PROBLEM DESCRIPTION:
Repeat the lines from the one containing "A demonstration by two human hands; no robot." through the end of the listing exactly, both ends included. Do not carry over any pictures.

DATA:
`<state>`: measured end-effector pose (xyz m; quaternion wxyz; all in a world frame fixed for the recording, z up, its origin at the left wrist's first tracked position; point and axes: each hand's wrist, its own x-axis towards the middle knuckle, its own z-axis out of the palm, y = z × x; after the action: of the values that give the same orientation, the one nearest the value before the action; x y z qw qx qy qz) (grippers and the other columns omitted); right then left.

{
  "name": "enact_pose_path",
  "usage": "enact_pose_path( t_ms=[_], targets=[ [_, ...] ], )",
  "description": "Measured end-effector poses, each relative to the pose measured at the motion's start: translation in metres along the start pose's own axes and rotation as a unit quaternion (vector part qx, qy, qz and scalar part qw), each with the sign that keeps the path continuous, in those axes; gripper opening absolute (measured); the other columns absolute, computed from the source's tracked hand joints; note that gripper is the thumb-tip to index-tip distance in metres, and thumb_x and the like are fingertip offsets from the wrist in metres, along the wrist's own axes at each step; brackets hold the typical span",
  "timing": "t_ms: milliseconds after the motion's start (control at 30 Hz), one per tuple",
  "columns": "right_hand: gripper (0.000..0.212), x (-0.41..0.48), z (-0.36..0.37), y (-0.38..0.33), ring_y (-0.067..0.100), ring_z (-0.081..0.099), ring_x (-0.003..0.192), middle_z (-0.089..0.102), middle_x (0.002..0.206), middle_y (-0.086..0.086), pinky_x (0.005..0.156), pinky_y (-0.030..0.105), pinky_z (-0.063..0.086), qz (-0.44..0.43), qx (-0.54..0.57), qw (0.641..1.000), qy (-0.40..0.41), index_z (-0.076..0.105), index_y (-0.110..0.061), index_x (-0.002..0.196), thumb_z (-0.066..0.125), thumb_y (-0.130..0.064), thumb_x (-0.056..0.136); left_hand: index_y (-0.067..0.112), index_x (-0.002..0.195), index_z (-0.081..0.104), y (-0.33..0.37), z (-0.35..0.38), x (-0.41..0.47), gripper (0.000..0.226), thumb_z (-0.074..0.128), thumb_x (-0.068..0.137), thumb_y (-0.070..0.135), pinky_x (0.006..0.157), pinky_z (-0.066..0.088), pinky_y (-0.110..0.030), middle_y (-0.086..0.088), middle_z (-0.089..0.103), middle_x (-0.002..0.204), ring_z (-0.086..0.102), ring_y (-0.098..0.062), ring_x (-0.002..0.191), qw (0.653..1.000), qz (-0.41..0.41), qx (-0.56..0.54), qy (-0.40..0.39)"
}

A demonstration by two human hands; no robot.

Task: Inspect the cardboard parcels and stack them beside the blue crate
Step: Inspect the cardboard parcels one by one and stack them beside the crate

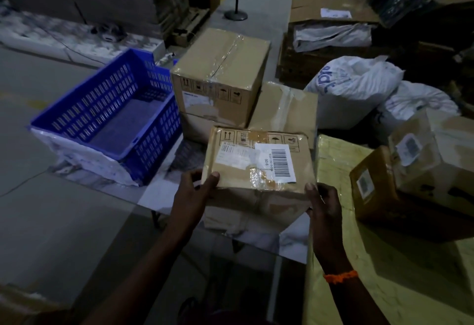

FINAL ANSWER:
A demonstration by two human hands; no robot.

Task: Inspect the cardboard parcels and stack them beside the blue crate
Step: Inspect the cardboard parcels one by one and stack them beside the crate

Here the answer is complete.